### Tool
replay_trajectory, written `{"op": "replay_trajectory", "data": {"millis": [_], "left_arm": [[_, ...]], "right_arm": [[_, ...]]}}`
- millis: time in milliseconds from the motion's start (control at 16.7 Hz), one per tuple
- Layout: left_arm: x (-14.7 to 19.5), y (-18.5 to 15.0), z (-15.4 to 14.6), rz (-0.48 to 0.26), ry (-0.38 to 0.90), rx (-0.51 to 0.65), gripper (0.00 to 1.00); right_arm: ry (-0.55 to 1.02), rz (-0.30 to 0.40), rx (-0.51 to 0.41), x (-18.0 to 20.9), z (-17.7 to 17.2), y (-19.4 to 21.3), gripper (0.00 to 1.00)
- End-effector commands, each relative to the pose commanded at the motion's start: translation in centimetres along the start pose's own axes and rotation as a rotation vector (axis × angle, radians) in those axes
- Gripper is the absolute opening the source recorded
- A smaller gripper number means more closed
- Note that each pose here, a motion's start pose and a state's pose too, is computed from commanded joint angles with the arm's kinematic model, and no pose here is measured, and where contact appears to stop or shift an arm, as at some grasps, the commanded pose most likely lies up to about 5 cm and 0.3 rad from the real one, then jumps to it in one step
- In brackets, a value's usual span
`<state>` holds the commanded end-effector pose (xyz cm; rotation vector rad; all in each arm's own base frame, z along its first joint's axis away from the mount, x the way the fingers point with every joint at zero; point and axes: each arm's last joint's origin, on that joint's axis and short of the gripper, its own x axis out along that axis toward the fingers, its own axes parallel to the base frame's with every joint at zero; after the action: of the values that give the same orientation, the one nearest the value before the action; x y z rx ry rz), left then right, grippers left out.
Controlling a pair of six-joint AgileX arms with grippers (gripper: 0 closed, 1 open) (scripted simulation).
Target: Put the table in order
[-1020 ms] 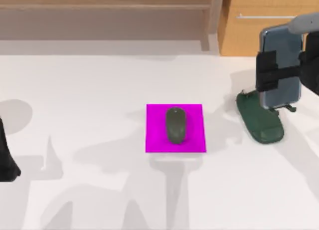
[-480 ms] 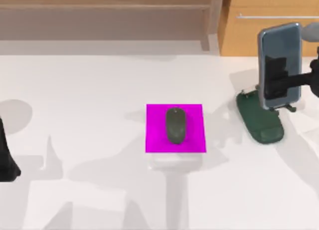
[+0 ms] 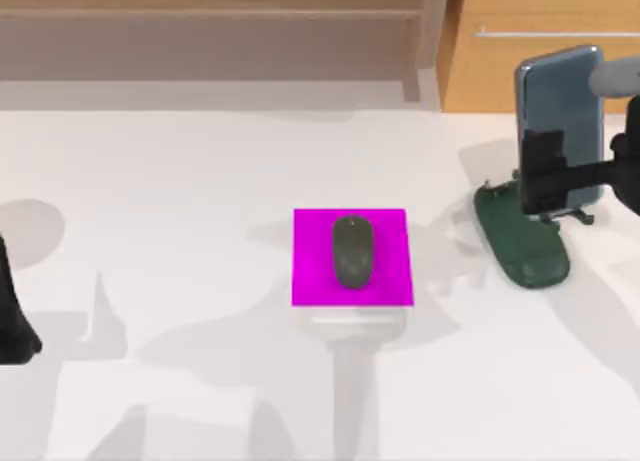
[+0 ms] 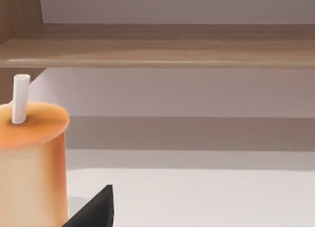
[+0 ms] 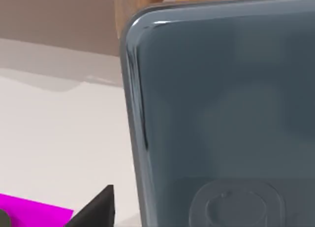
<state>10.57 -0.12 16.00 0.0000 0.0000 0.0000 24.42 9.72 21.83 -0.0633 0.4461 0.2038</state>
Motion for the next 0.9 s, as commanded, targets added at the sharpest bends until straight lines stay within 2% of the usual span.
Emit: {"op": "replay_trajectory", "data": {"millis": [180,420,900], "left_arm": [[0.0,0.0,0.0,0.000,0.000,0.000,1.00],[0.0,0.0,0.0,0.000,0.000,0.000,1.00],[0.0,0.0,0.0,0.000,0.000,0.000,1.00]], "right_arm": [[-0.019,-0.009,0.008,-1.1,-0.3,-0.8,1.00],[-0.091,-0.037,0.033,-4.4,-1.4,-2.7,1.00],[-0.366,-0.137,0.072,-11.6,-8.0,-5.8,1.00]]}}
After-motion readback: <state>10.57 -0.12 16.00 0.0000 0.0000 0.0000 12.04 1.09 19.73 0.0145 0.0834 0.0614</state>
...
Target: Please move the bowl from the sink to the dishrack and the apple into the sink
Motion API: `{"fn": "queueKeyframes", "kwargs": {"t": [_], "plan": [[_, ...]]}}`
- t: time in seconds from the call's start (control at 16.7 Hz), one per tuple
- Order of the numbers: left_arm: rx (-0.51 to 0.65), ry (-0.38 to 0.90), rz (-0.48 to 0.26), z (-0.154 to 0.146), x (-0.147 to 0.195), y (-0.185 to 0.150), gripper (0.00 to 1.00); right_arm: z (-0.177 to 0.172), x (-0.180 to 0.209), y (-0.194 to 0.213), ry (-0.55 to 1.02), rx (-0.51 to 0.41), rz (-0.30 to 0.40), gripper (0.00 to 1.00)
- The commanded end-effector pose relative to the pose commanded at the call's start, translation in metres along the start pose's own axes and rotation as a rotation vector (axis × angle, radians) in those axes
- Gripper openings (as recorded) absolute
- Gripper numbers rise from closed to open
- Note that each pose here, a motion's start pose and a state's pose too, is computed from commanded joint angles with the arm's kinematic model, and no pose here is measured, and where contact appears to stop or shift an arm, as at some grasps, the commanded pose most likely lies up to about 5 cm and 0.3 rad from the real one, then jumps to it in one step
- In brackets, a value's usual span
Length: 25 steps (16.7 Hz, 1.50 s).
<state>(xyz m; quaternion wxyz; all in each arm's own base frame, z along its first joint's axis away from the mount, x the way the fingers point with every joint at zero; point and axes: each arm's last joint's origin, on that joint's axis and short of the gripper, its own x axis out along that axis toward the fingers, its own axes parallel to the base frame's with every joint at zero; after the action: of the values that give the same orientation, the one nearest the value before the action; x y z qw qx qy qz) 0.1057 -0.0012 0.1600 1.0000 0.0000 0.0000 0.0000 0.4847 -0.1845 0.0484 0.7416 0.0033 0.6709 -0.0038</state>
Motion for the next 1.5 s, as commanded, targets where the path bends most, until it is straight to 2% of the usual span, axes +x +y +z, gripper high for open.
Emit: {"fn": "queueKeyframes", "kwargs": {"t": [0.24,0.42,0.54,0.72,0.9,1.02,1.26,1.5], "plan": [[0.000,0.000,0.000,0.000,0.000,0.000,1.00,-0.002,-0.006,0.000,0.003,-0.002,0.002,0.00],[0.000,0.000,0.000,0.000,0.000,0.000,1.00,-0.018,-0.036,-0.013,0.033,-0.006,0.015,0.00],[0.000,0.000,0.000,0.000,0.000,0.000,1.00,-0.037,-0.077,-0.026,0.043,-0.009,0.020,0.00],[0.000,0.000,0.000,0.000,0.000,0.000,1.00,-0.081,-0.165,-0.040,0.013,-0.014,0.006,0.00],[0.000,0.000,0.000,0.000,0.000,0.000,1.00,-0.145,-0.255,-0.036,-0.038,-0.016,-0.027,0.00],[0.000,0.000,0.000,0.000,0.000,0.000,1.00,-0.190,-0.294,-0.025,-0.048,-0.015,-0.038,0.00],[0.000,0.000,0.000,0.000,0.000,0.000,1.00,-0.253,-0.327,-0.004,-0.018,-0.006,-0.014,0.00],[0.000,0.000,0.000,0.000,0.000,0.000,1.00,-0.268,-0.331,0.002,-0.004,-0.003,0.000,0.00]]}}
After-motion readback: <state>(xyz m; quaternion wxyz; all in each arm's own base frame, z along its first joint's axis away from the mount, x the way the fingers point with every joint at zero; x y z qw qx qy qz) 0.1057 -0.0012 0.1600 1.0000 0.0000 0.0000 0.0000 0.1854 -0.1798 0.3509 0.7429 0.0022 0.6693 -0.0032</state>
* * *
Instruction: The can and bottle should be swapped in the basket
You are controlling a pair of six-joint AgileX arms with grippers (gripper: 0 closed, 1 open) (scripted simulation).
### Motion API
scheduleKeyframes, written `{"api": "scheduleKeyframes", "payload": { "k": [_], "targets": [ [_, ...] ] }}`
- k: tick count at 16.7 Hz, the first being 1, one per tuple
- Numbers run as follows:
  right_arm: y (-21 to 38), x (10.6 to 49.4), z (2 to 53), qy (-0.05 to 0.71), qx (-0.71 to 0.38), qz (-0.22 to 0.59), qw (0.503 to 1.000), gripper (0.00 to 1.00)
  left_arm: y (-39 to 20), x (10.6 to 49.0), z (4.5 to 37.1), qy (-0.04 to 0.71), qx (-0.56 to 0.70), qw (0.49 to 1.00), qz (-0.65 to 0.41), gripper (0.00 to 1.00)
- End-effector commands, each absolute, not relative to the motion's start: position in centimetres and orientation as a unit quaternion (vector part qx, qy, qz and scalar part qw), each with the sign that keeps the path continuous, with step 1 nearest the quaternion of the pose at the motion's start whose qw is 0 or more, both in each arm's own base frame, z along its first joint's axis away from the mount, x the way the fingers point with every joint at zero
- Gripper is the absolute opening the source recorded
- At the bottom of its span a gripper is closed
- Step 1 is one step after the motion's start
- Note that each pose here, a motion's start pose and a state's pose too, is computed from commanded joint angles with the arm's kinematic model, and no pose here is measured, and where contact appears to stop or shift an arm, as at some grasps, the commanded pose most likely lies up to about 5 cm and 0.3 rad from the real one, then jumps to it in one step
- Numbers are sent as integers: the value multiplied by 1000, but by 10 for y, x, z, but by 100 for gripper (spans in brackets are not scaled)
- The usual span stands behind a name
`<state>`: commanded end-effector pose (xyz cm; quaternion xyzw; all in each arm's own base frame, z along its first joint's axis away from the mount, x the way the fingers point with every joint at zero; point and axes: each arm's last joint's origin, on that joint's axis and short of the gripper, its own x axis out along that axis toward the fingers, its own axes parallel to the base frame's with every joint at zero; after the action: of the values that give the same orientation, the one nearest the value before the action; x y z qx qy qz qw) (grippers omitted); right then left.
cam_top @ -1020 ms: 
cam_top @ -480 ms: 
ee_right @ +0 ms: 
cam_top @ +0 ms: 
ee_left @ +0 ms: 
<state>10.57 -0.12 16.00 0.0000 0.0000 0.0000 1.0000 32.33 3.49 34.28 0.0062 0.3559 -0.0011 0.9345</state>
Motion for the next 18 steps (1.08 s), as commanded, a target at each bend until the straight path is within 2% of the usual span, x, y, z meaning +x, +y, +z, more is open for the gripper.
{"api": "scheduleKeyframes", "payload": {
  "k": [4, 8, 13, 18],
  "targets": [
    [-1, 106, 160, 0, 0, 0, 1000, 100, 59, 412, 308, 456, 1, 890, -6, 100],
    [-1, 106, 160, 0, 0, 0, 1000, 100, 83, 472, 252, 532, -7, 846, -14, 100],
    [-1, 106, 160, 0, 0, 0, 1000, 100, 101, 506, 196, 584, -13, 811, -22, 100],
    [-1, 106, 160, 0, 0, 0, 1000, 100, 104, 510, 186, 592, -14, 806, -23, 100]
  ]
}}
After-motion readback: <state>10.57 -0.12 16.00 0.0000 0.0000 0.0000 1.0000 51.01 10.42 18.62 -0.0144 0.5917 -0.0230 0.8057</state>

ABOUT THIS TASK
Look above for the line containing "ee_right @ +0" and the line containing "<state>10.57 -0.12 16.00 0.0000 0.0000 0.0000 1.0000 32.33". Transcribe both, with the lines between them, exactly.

RESULT OF THIS TASK
ee_right @ +0 ms: 
cam_top @ +0 ms: 
ee_left @ +0 ms: 
<state>10.57 -0.12 16.00 0.0000 0.0000 0.0000 1.0000 32.33 3.49 34.28 0.0062 0.3559 -0.0011 0.9345</state>

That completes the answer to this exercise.